How the Dataset Was Created:
The dataset was compiled from several sources, including historical sales data from Rossmann stores, promotional calendars, holiday schedules, and external factors such as competition. The data is split into multiple features, such as the store's location, promotion details, whether the store was open or closed, and weather information. The dataset is publicly available on platforms like Kaggle and was initially created for the Kaggle Rossmann Store Sales competition. The data is made accessible via an API for further analysis and modeling, and it is structured to help machine learning models predict future sales based on various input variables.
Dataset Structure:
The dataset consists of three main files, each with its specific role:
Train:
This file contains the historical sales data, which is used to train machine learning models. It includes daily sales information for each store, as well as various features that could influence the sales (e.g., promotions, holidays, store type, etc.).

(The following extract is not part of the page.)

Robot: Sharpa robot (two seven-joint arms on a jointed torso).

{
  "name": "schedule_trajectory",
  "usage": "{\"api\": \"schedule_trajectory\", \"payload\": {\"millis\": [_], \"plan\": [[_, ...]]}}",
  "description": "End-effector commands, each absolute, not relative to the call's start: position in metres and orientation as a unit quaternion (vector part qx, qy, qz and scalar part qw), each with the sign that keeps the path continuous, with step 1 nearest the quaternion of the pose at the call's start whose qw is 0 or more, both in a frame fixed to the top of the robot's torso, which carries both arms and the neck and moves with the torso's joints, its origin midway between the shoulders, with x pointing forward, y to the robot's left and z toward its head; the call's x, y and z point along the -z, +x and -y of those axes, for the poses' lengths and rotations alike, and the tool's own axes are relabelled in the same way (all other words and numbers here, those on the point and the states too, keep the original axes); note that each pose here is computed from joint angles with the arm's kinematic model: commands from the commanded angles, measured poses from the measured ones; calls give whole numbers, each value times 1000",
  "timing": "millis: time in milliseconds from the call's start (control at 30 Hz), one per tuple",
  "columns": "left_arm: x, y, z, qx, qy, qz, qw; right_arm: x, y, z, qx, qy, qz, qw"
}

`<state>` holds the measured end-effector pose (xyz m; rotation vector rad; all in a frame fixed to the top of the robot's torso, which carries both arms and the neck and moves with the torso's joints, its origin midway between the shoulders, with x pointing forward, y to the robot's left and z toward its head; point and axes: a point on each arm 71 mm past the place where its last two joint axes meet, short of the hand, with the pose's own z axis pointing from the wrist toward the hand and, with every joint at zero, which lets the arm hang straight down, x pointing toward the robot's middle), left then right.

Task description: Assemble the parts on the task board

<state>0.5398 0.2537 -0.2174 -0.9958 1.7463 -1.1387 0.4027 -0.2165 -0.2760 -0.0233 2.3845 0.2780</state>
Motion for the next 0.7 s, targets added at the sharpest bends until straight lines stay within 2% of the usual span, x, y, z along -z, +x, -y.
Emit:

https://handle.test.datacite.org/10.82556/yb6j-jw41
PID: b1c59499-9c6e-42c2-af8f-840181e809db
Test2:
The test dataset mirrors the structure of train.csv
but does not include the actual sales values (i.e., the target variable). This file is used for making predictions using the trained machine learning models. It is used to evaluate the accuracy of predictions when the true sales data is unknown.

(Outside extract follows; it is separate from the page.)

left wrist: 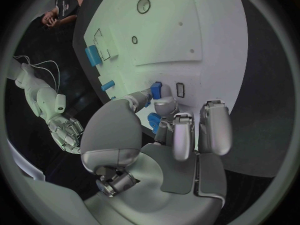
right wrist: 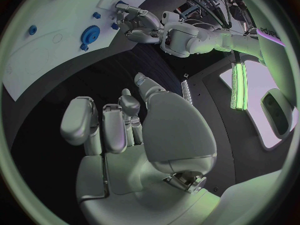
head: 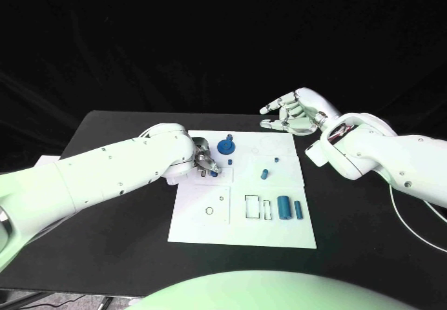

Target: Assemble the parts on the task board

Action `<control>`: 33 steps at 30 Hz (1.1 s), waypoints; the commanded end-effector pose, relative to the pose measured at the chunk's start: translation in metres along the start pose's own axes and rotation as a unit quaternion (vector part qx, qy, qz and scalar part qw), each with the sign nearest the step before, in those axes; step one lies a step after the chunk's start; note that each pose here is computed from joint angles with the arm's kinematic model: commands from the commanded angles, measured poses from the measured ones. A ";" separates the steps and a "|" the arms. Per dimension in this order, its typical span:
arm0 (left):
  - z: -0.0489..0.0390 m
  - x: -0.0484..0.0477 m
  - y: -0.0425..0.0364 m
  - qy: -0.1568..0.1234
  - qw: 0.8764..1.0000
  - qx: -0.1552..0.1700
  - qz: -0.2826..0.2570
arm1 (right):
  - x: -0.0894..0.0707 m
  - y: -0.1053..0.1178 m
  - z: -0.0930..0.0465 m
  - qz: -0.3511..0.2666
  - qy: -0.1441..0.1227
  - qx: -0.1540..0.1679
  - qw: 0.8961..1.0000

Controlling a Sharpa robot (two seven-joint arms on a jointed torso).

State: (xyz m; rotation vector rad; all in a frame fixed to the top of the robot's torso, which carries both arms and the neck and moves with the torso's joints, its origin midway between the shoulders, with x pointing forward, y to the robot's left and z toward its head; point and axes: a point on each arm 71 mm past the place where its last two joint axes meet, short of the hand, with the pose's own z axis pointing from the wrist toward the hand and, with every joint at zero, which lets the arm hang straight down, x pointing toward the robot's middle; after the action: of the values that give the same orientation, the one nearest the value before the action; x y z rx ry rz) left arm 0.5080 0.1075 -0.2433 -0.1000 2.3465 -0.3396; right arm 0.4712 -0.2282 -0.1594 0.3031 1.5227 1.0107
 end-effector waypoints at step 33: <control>-0.0019 -0.0029 0.0145 0.004 1.000 -0.015 -0.012 | 0.000 -0.001 -0.001 -0.001 0.006 0.000 1.000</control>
State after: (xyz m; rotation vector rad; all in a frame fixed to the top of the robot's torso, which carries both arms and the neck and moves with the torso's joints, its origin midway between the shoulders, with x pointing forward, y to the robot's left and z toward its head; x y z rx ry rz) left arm 0.5098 0.1231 -0.2459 -0.1312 2.3677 -0.3138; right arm 0.4714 -0.2300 -0.1598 0.3037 1.5276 1.0074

https://handle.test.datacite.org/10.82556/jerg-4b84
PID: 7cbb845c-21dd-4b60-b990-afa8754a0dd9
Store:
This file provides metadata about each store, including information such as the store’s location, type, and assortment level. This data is essential for understanding the context in which the sales data is gathered.

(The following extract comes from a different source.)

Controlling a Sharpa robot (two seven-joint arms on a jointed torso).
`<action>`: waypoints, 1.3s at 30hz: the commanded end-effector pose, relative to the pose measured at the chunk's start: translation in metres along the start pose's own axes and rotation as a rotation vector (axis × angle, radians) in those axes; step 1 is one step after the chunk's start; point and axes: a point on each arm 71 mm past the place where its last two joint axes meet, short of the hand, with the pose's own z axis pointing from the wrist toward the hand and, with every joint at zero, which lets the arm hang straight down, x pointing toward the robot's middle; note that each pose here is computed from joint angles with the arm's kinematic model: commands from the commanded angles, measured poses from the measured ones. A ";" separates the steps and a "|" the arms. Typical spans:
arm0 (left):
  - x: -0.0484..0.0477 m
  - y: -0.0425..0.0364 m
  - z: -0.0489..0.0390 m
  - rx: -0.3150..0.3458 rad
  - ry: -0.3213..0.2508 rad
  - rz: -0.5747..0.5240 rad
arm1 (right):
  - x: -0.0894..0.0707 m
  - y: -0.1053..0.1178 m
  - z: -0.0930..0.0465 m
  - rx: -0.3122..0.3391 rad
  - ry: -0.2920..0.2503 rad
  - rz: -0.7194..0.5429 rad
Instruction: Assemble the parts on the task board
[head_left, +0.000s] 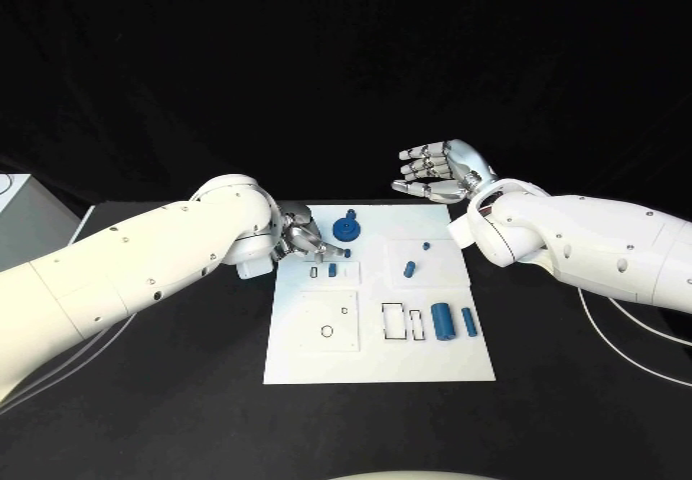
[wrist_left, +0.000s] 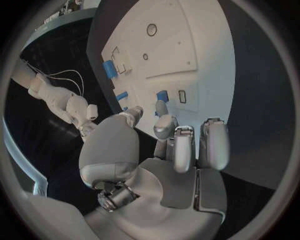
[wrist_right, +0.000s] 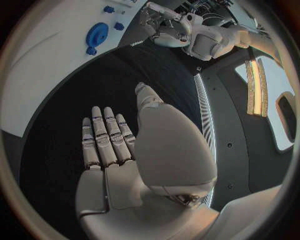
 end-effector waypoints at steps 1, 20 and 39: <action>-0.0055 -0.0023 -0.0044 0.017 -0.015 -0.017 | 0.001 0.001 0.000 -0.013 0.010 0.000; -0.0527 0.0480 0.0085 -0.141 -0.124 -0.094 | 0.000 0.001 0.001 -0.015 -0.001 -0.007; -0.0592 0.0416 0.0209 -0.145 -0.132 -0.168 | 0.002 0.004 0.002 -0.020 0.006 -0.005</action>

https://handle.test.datacite.org/10.82556/nqeg-gy34
PID: 9627ec46-4ee6-4969-b14a-bda555fe34db
Id: A unique identifier for each (Store, Date) combination within the test set.
Store: A unique identifier for each store.
Sales: The daily turnover (target variable) for each store on a specific day (this is what you are predicting).
Customers: The number of customers visiting the store on a given day.
Open: An indicator of whether the store was open (1 = open, 0 = closed).
StateHoliday: Indicates if the day is a state holiday, with values like:
'a' = public holiday,
'b' = Easter holiday,
'c' = Christmas,
'0' = no holiday.
SchoolHoliday: Indicates whether the store is affected by school closures (1 = yes, 0 = no).
StoreType: Differentiates between four types of stores: 'a', 'b', 'c', 'd'.
Assortment: Describes the level of product assortment in the store:
'a' = basic,
'b' = extra,
'c' = extended.
CompetitionDistance: Distance (in meters) to the nearest competitor store.
CompetitionOpenSince[Month/Year]: The month and year when the nearest competitor store opened.
Promo: Indicates whether the store is running a promotion on a particular day (1 = yes, 0 = no).
Promo2: Indicates whether the store is participating in Promo2, a continuing promotion for some stores (1 = participating, 0 = not participating).
Promo2Since[Year/Week]: The year and calendar week when the store started participating in Promo2.
PromoInterval: Describes the months when Promo2 is active, e.g., "Feb,May,Aug,Nov" means the promotion starts in February, May, August, and November.
To work with this dataset, you will need to have specific software installed, including:
DBRepo Authorization: This is required to access the datasets via the DBRepo API. You may need to authenticate with an API key or login credentials to retrieve the datasets.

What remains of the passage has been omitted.